PROVIDED MATERIAL
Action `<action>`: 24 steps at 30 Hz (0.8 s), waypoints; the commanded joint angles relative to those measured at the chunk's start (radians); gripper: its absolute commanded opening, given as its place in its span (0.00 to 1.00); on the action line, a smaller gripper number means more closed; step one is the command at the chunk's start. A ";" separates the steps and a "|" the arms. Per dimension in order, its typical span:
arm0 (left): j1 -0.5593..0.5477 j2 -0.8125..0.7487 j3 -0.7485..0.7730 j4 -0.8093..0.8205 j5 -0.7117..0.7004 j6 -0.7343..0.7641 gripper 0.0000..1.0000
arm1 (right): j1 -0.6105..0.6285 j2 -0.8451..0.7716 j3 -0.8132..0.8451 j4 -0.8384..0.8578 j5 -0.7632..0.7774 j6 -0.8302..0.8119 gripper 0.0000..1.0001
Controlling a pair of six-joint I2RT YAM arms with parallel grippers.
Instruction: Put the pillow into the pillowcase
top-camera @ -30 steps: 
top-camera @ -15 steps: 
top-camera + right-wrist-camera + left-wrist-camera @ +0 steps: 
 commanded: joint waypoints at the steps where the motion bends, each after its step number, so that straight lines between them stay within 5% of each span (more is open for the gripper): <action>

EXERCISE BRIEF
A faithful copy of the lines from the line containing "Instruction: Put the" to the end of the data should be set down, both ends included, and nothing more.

EXERCISE SOLUTION
Instruction: Put the pillow into the pillowcase
top-camera @ -30 steps: 
top-camera @ -15 steps: 
top-camera + right-wrist-camera + left-wrist-camera @ +0 steps: 
 commanded: joint waypoints at the steps where the motion bends, each after its step number, so that straight lines between them stay within 5% of each span (more is open for the gripper): <action>

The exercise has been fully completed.